Department of Medical Physics, Centre Oscar Lambret, Lille, France; Faculty of Biomedical Sciences, University of Brussels ULB, Belgium.
Department of Medical Physics, Centre Oscar Lambret, Lille, France; University of Lille, CNRS, CRIStAL, Centrale Lille, France.
Phys Med. 2020 Feb;70:123-132. doi: 10.1016/j.ejmp.2020.01.018. Epub 2020 Jan 30.
This work describes the integration of the M6 Cyberknife in the Moderato Monte Carlo platform, and introduces a machine learning method to accelerate the modelling of a linac.
The MLC-equipped M6 Cyberknife was modelled and integrated in Moderato, our in-house platform offering independent verification of radiotherapy dose distributions. The model was validated by comparing TPS dose distributions with Moderato and by film measurements. Using this model, a machine learning algorithm was trained to find electron beam parameters for other M6 devices, by simulating dose curves with varying spot size and energy. The algorithm was optimized using cross-validation and tested with measurements from other institutions equipped with a M6 Cyberknife.
Optimal agreement in the Monte Carlo model was reached for a monoenergetic electron beam of 6.75 MeV with Gaussian spatial distribution of 2.4 mm FWHM. Clinical plan dose distributions from Moderato agreed within 2% with the TPS, and film measurements confirmed the accuracy of the model. Cross-validation of the prediction algorithm produced mean absolute errors of 0.1 MeV and 0.3 mm for beam energy and spot size respectively. Prediction-based simulated dose curves for other centres agreed within 3% with measurements, except for one device where differences up to 6% were detected.
The M6 Cyberknife was integrated in Moderato and validated through dose re-calculations and film measurements.
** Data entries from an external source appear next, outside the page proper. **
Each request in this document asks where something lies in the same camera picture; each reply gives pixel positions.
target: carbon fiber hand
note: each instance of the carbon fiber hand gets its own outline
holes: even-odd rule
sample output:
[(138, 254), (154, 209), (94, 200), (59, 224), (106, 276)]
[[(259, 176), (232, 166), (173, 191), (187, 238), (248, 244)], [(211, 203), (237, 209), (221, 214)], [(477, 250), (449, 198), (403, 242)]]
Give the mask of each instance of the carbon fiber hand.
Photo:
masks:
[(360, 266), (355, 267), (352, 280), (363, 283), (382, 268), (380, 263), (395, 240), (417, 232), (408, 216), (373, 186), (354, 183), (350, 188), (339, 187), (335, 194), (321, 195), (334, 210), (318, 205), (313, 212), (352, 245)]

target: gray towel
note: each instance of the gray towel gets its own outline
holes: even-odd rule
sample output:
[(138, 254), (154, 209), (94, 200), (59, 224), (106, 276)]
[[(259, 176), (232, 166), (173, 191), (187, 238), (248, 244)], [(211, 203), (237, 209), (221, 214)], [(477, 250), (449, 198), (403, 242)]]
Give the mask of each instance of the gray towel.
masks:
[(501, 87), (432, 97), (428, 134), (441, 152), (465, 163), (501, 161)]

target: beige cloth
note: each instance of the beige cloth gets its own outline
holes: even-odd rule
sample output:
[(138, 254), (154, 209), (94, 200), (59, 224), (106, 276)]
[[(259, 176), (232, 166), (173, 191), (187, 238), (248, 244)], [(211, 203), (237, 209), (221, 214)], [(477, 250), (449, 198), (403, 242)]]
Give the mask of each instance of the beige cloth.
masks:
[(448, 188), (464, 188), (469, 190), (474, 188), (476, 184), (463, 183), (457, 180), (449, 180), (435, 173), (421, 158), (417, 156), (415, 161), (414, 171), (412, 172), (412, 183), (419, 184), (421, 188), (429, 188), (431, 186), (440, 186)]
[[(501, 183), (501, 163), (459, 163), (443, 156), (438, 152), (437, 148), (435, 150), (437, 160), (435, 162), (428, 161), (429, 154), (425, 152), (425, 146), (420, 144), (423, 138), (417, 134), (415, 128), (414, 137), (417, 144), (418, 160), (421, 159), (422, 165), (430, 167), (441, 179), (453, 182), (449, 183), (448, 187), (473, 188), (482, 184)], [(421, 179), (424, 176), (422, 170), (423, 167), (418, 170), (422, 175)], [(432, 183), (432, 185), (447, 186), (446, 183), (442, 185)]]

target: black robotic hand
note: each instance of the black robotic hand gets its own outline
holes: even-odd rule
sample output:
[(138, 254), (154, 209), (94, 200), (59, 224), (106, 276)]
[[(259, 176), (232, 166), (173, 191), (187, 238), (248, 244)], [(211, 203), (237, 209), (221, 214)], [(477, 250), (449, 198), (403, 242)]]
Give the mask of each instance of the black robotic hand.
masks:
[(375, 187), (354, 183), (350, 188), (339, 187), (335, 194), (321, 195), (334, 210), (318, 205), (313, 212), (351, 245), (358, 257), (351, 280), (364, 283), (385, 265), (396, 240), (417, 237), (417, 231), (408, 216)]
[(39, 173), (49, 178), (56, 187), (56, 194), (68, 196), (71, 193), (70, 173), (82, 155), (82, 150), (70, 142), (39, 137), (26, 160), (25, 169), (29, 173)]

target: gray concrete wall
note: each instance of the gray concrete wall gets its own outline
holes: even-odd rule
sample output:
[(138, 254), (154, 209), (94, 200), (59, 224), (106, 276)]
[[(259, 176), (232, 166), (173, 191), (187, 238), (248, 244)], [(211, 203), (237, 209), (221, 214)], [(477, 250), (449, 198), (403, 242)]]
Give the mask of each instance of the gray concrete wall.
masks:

The prediction algorithm was successfully applied to obtain electron beam parameters for other M6 devices. This method would prove useful to speed up modelling of new machines in Monte Carlo systems.
本工作描述了将 M6 Cyberknife 集成到 Moderato 蒙特卡罗平台中,并介绍了一种机器学习方法,以加速直线加速器的建模。
对配备 MLC 的 M6 Cyberknife 进行建模并集成到 Moderato 中,Moderato 是我们内部的平台,提供独立的放射治疗剂量分布验证。通过比较 TPS 剂量分布与 Moderato 和胶片测量,验证了模型的准确性。使用该模型,通过模拟具有不同光斑尺寸和能量的剂量曲线,训练机器学习算法来为其他 M6 设备找到电子束参数。该算法使用交叉验证进行优化,并使用配备 M6 Cyberknife 的其他机构的测量值进行测试。
对于能量为 6.75 MeV、空间分布为 2.4mm FWHM 的单能电子束,达到了蒙特卡罗模型的最佳一致性。从 Moderato 计算的临床计划剂量分布与 TPS 一致,误差在 2%以内,并且胶片测量证实了模型的准确性。预测算法的交叉验证产生了 0.1 MeV 和 0.3 mm 的平均绝对误差,分别用于光束能量和光斑尺寸。基于预测的其他中心的模拟剂量曲线与测量值之间的差异在 3%以内,除了一个设备的差异高达 6%。
将 M6 Cyberknife 集成到 Moderato 中,并通过剂量重新计算和胶片测量进行验证。预测算法成功地应用于获取其他 M6 设备的电子束参数。这种方法对于加速蒙特卡罗系统中新型机器的建模将非常有用。